4. Expression and purification of functional proteins

(1) Seed-retaining bacterial liquid is added into 5mL LB containing one thousandth of kanamycin for overnight culture, and the same steps are activated for the second time.

(2) All the bacterial liquid after the secondary activation is inoculated into a 250mL conical flask (containing 100mL of LB), cultured for 3-4 hours, and after the OD ₆₀₀ is 0.6-0.8, 100 mu L of IPTG (96 mg/mL) is added for induction, and the bacterial liquid is cultured for 12-16 hours at a temperature of 18 ℃ and a shaking table of 220 rpm.

(3) The bacterial solution was transferred to a 50mL centrifuge tube and centrifuged at 8000rpm at 4℃for 10min.

(4) After washing the cells twice with 1 XPBS, they were sonicated in PBS. (program set 45% power, ultrasound for 3s, shut down for 5 s).

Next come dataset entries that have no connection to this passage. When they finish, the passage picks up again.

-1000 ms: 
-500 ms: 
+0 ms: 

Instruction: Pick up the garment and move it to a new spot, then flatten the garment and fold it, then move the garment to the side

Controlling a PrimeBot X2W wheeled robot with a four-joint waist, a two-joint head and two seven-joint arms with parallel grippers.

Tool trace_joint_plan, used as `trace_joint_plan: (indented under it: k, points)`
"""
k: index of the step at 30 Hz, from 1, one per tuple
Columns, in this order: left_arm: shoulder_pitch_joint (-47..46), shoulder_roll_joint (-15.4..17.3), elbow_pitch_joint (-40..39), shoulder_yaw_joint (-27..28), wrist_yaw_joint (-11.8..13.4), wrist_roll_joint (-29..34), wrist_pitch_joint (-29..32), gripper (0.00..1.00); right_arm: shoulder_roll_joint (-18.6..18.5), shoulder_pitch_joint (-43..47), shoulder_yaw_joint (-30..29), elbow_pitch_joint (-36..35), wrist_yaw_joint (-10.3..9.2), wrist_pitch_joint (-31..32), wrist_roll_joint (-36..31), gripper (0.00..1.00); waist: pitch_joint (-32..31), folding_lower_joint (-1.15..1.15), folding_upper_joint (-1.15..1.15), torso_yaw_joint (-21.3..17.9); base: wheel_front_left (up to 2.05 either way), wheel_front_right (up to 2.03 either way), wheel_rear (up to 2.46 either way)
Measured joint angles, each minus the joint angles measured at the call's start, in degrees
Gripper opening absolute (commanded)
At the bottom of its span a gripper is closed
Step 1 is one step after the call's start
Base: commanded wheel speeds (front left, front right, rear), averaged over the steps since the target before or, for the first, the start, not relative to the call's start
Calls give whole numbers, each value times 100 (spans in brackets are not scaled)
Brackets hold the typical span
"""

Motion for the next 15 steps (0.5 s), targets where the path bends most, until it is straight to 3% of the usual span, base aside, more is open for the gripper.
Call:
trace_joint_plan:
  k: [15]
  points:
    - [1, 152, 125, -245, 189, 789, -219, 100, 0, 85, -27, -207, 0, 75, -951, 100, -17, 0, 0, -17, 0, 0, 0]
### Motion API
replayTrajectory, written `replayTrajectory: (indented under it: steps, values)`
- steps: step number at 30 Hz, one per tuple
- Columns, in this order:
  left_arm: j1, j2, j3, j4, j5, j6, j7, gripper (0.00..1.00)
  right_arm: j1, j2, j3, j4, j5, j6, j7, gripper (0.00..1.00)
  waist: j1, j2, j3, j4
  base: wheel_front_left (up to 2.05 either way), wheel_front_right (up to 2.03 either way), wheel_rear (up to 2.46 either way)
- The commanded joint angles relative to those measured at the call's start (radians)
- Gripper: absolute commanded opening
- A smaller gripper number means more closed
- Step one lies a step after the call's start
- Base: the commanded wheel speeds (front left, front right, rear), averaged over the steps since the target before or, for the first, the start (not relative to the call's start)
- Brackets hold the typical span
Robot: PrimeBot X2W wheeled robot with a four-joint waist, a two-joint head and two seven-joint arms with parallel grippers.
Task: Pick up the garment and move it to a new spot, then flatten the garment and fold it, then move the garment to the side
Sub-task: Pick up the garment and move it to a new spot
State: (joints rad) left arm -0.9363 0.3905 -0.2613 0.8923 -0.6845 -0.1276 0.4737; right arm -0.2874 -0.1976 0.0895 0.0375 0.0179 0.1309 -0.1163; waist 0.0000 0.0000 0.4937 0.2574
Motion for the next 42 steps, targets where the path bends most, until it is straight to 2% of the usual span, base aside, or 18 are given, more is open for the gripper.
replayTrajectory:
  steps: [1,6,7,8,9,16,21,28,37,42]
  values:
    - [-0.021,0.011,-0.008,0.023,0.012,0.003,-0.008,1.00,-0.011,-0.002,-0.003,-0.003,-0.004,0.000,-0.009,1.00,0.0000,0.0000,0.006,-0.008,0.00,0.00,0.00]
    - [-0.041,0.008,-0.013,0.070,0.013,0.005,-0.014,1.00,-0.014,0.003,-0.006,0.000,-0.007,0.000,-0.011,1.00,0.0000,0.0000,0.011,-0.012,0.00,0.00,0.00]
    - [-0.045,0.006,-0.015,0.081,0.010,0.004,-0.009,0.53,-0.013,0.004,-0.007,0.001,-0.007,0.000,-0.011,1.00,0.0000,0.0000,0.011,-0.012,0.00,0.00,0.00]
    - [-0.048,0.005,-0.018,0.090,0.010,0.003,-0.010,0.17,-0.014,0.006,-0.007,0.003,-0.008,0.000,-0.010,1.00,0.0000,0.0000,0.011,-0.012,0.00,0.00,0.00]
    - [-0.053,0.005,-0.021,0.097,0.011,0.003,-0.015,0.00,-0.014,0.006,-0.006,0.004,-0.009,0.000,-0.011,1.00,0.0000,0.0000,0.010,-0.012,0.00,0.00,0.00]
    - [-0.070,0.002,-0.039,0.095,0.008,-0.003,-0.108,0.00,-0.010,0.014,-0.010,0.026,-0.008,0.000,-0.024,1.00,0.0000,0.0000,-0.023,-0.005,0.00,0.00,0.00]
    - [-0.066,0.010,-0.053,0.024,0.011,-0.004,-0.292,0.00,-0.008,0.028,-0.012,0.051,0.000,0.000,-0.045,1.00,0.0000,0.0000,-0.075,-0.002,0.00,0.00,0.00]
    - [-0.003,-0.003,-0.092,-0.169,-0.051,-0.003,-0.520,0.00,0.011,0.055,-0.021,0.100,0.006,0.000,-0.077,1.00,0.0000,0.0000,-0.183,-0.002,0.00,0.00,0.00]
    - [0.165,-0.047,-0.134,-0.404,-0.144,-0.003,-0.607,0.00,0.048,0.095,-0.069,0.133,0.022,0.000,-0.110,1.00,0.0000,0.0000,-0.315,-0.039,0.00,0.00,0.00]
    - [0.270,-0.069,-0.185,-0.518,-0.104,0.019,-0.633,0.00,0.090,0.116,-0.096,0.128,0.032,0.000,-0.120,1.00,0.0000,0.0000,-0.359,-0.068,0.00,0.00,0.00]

(5) The crushed sample was centrifuged at 8000rpm for 10min, and the precipitate and supernatant were separated.

(6) The supernatant was subjected to nickel column purification, first 10mL of imidazole equilibration buffer was used to equilibrate the nickel column, then the supernatant was added, 3 column volumes of imidazole wash buffer was used to elute the hybrid protein, and finally the imidazole elution buffer was used to elute the protein of interest.

(7) The nickel column was washed with 10mL of 0.5M NaOH, and 10mL of imidazole equilibration buffer was added and stored at 4 ℃.

(8) Concentrating the purified protein by using a proper ultrafiltration tube, changing a protein eluting buffer into PBS, storing the concentrated protein at 4 ℃ for a short period, and storing the concentrated protein at-80 ℃ after adding equal amount of 50% glycerol for a long period.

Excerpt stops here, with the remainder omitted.